EXERCISE DETAILS
Repeat exactly the lines from the start of the entries below through the line containing "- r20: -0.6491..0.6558". Omit the rest.

[[ EXERCISE INPUTS open ]]

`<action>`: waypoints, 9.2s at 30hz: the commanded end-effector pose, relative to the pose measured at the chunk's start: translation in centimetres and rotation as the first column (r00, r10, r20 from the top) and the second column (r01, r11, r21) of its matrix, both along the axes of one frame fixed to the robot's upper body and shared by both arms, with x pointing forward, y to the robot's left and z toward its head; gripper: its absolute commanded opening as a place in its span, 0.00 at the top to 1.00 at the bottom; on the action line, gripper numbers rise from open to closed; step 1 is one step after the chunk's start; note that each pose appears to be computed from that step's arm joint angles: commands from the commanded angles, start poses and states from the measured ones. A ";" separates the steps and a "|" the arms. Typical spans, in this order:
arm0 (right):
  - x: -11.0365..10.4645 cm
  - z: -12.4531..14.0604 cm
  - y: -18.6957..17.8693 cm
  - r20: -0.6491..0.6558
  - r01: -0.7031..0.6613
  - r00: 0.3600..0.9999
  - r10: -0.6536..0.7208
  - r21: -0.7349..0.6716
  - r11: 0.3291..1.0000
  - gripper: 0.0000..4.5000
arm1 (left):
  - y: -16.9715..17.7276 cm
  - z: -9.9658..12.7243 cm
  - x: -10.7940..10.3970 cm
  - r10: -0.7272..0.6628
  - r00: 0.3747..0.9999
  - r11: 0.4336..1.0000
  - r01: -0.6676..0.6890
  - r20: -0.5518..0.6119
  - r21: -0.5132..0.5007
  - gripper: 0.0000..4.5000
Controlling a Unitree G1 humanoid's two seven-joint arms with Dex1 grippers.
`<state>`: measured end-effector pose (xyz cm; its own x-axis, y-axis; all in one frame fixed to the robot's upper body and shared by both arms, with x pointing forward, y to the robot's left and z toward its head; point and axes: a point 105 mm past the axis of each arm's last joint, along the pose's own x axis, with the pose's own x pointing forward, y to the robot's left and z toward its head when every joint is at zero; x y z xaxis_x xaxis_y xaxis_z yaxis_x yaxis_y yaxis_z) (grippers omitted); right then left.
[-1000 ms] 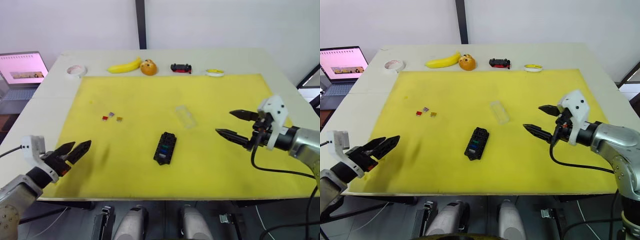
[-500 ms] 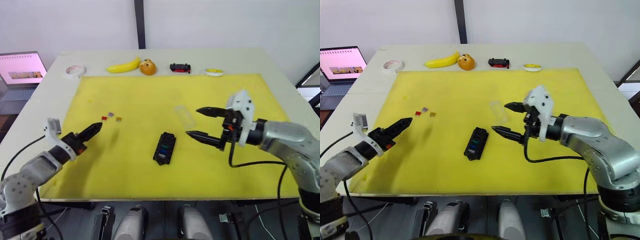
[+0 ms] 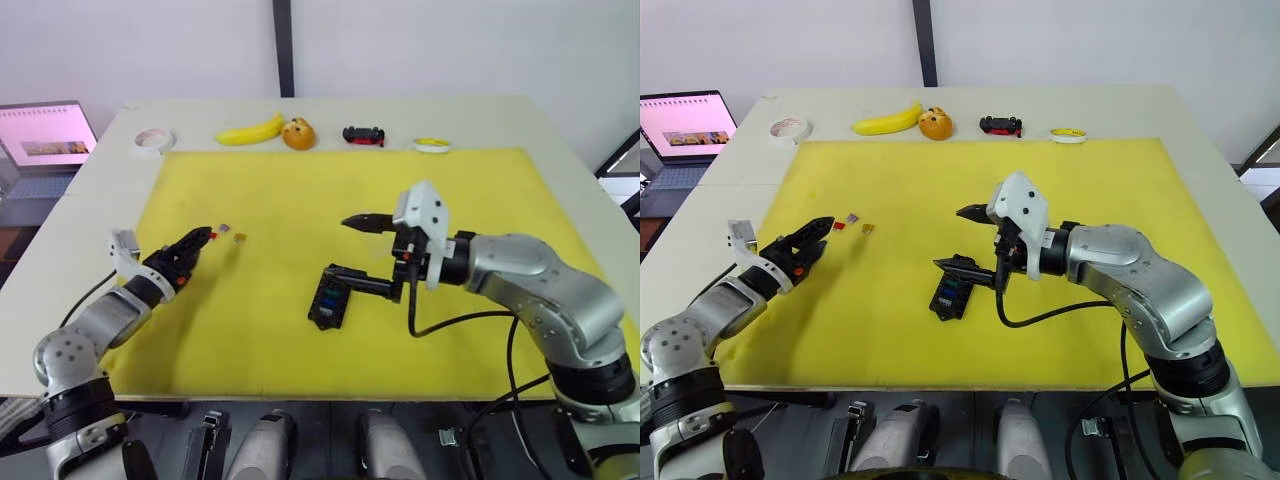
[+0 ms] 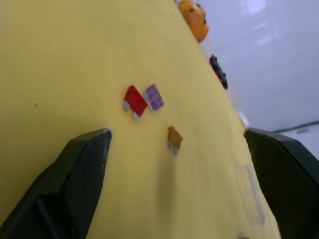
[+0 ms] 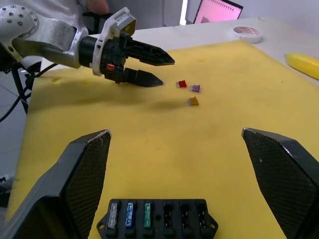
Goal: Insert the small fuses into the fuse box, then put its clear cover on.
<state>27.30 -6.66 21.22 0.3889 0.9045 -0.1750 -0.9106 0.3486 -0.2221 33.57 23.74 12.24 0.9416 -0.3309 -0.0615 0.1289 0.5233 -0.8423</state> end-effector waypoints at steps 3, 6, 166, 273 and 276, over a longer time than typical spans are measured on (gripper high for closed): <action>-0.2 1.1 0.4 0.058 -0.005 0.998 0.005 0.011 1.000 0.00 | -0.3 -0.4 1.1 0.049 0.999 0.998 -0.049 -0.004 -0.029 0.00; -0.1 1.1 0.4 0.059 0.007 0.998 -0.007 0.011 1.000 0.00 | -1.0 -1.0 1.5 0.040 0.999 0.998 -0.041 -0.022 -0.041 0.00; -0.5 0.4 -2.3 0.046 0.150 0.988 -0.149 -0.026 0.988 0.00 | -6.7 -6.3 5.3 -0.131 0.967 0.988 0.108 -0.221 -0.113 0.95; -2.0 -1.5 -2.0 0.001 0.137 0.991 -0.137 -0.018 0.990 0.00 | -5.3 -2.6 4.6 -0.454 0.866 0.891 0.439 -0.210 -0.117 0.08; -2.0 -1.5 -2.0 0.001 0.140 0.990 -0.140 -0.017 0.990 0.00 | -5.7 -2.5 4.4 -0.471 0.859 0.882 0.454 -0.203 -0.127 0.08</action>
<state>25.72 -8.90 18.59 0.5092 0.8297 -0.2287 -0.8596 0.4771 -0.1828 38.64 19.43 11.70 0.6869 -0.7091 -0.1593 0.1967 0.3924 -0.8985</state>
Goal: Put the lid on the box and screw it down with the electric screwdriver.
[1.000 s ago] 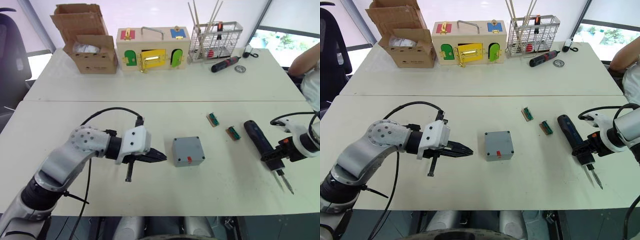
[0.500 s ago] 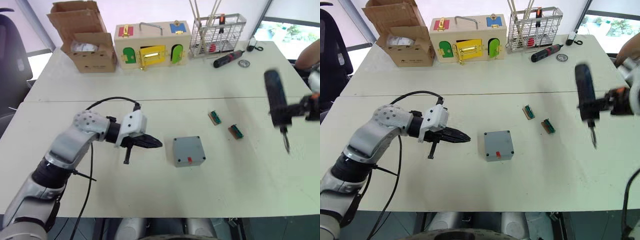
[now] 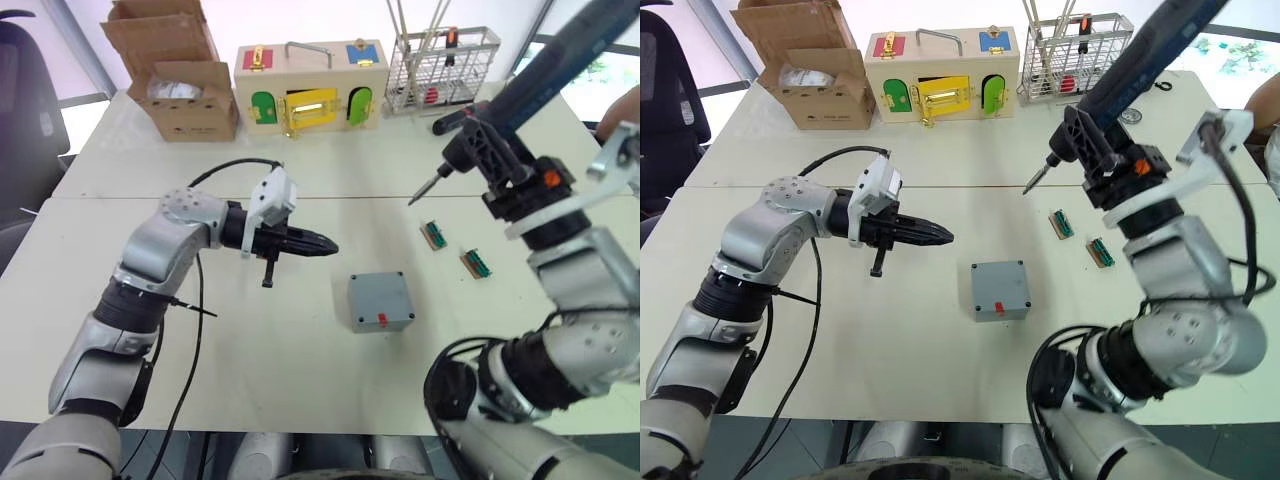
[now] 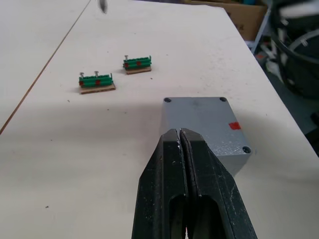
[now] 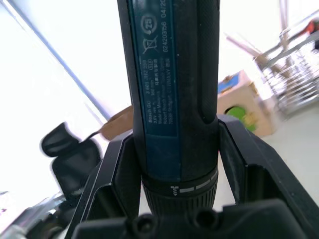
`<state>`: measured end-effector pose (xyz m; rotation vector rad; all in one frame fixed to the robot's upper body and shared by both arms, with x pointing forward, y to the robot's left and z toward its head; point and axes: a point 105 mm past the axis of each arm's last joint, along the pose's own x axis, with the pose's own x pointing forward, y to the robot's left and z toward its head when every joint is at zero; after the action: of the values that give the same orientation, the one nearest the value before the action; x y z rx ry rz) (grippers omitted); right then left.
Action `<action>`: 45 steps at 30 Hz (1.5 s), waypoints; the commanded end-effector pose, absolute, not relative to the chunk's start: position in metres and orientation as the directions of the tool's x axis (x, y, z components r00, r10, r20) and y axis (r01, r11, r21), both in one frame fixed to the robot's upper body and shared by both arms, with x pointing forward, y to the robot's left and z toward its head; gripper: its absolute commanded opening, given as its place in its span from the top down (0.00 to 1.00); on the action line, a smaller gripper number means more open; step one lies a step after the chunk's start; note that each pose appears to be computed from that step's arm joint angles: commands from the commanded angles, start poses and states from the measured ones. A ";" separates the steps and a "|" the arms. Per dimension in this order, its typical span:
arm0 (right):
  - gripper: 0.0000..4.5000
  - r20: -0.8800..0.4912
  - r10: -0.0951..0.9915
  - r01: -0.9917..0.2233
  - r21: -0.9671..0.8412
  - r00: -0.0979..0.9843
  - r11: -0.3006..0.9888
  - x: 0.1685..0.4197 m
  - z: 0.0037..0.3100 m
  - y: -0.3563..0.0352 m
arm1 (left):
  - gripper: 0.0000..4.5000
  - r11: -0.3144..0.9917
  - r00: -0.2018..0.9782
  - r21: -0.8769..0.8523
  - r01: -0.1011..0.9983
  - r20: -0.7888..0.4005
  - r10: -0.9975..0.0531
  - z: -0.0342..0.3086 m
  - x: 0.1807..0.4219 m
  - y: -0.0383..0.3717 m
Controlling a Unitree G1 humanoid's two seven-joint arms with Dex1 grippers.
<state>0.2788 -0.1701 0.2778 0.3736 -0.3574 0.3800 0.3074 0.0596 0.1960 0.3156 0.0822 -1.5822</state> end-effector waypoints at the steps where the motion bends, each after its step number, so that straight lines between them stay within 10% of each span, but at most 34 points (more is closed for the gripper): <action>1: 0.58 0.488 0.309 -0.428 0.153 0.816 0.891 0.255 0.291 -0.156 | 1.00 -0.112 -0.072 0.166 0.980 -0.231 -0.970 0.197 0.301 0.040; 11: 0.58 0.331 0.492 -0.525 0.010 0.805 0.851 0.241 0.251 -0.118 | 1.00 -0.115 -0.093 0.089 0.989 -0.218 -0.971 0.156 0.292 0.021; 45: 0.58 0.284 0.432 -0.446 -0.017 0.856 0.895 0.258 0.219 -0.138 | 1.00 -0.132 -0.076 0.153 0.979 -0.325 -0.943 0.128 0.290 0.018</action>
<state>0.2633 -0.1390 0.2043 0.0715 -0.2106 0.4547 0.2905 0.0181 0.1322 0.3838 0.0992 -1.6577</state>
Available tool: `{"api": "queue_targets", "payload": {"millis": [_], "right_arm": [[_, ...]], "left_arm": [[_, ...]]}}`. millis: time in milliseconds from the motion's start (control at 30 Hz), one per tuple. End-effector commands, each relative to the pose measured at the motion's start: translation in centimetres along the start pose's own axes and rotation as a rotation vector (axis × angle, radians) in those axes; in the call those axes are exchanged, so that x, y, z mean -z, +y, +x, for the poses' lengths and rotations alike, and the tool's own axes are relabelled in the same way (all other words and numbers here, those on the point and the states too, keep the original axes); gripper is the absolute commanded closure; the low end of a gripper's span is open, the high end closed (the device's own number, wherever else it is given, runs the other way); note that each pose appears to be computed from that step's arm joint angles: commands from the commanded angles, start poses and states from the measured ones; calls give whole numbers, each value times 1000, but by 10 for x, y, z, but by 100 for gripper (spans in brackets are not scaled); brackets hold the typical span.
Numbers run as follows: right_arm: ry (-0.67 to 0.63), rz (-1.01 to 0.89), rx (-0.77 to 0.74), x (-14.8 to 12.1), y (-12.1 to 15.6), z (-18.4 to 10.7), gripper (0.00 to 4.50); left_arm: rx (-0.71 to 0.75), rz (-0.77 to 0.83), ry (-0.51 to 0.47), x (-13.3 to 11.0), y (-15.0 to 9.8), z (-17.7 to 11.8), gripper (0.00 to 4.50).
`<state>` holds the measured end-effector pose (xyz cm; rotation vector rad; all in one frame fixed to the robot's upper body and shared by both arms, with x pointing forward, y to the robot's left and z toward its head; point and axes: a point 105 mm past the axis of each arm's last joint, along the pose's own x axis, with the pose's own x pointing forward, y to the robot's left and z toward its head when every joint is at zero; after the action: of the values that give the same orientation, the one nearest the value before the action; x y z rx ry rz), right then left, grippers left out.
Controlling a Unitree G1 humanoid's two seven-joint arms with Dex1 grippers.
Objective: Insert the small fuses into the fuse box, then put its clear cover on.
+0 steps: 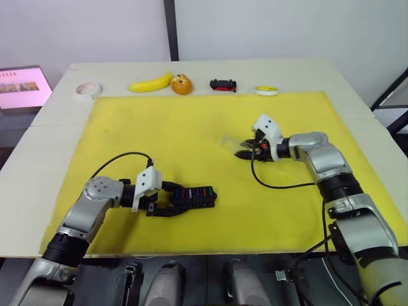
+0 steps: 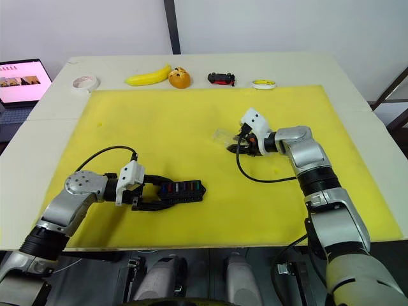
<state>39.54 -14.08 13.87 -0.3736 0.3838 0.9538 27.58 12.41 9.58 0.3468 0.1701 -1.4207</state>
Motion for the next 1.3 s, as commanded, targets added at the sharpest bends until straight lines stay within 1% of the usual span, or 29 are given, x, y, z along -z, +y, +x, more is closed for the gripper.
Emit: {"api": "queue_targets", "payload": {"millis": [33,100,167,267,467,600,700,800,900,967,1000,1033,1100,1300], "right_arm": [[-77,-94,-1,-33,4,-17,278],[-87,-165,-43,-50,20,-26,278],[-93,-197,-90,-64,38,-33,278],[-92,-244,-189,-78,73,-39,278],[-63,-307,-340,-82,127,-43,278],[-56,-305,-404,-81,156,-35,278],[-40,-301,-419,-74,167,-26,278],[-31,-308,-411,-70,168,-23,278],[-30,-309,-407,-70,169,-23,278],[-30,-309,-409,-69,170,-23,278],[-30,-310,-411,-69,170,-23,278],[-31,-311,-412,-69,171,-23,278],[-30,-315,-415,-69,172,-23,278],[-30,-322,-413,-69,173,-21,278]], "left_arm": [[21,4,9,0,-4,-3,195],[26,-3,6,-1,-3,-4,195],[30,-6,3,-3,-3,-5,195],[50,-12,-3,-4,-4,-5,195],[80,-15,-12,-5,-5,-4,195],[89,-14,-14,-4,-5,-4,195],[79,10,-7,-2,-3,-3,195],[67,25,26,3,-1,-2,195],[60,71,44,3,-1,-1,195],[58,74,48,4,-1,-1,195],[54,69,51,4,0,-2,145],[46,64,49,4,1,-3,86],[42,68,50,3,2,-5,6],[49,49,51,3,1,-14,6]]}}
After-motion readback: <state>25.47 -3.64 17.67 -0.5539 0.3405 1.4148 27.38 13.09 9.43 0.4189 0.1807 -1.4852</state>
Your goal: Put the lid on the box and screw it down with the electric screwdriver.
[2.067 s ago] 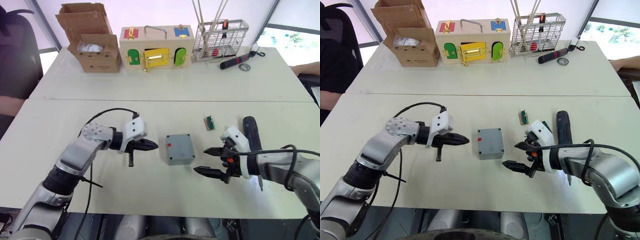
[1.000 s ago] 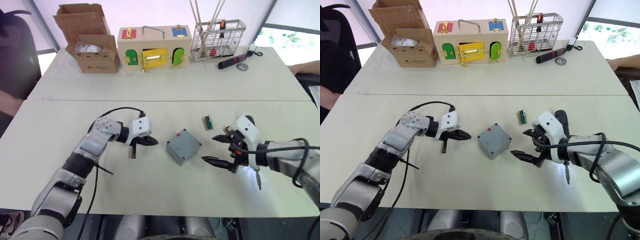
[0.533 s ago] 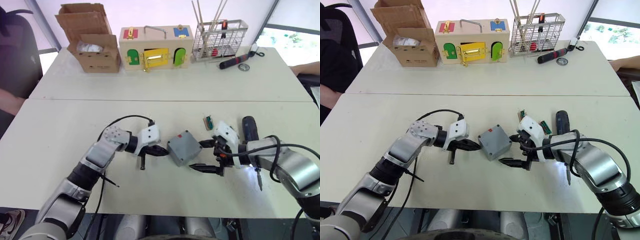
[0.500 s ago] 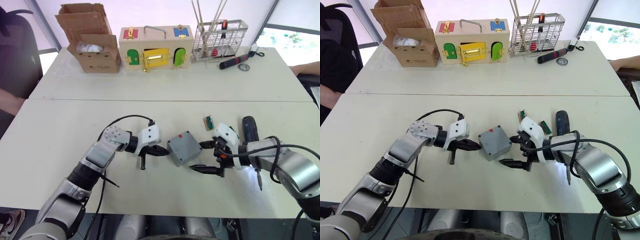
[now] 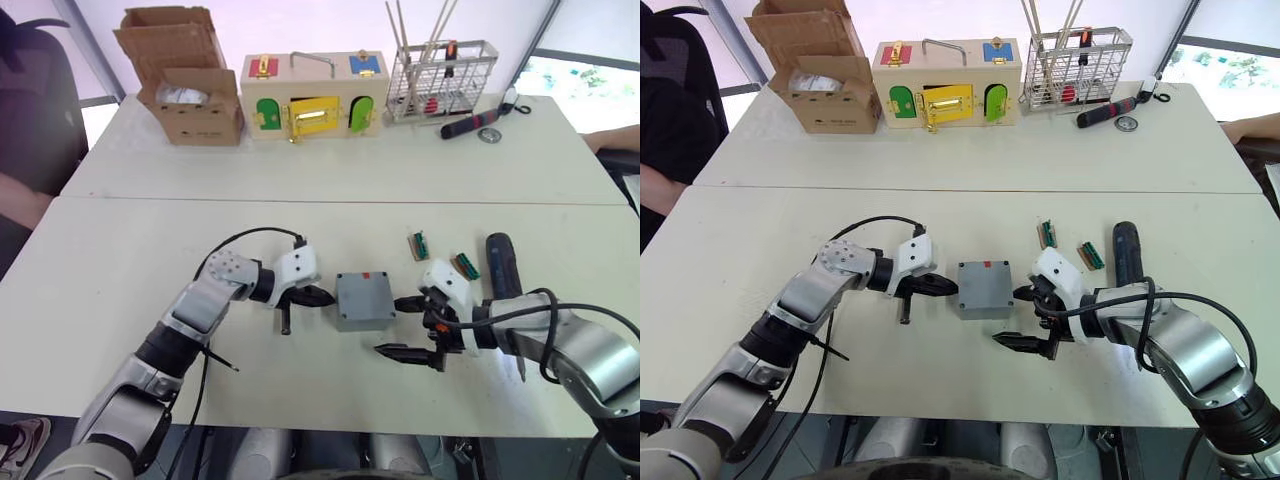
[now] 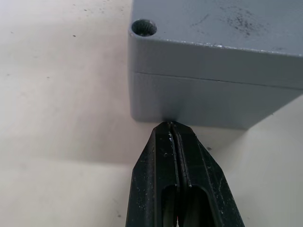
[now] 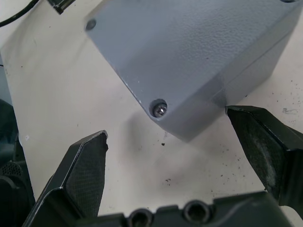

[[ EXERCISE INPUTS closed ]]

THE COMPLETED TASK
`<action>`: waypoints, 9.2s at 30hz: the commanded end-effector pose, relative to the pose measured at the chunk's start: translation in centimetres and rotation as the first column (r00, r10, r20 from the top) and the second column (r01, r11, r21) of its matrix, both along the axes of one frame fixed to the robot's upper body and shared by both arms, with x pointing forward, y to the robot's left and z toward its head; gripper: its absolute commanded opening as a place in its span, 0.00 at the top to 1.00 at the bottom; on the action line, gripper numbers rise from open to closed; step 1 is one step after the chunk's start; note that each pose appears to be computed from that step's arm joint angles: commands from the commanded angles, start poses and states from the measured ones. A ";" separates the steps and a "|" the arms. Typical spans, in this order:
arm0 (right):
  - x: -11.0365..10.4645 cm
  - z: -12.4531..14.0604 cm
  - y: -18.6957..17.8693 cm
  - r20: -0.6491..0.6558

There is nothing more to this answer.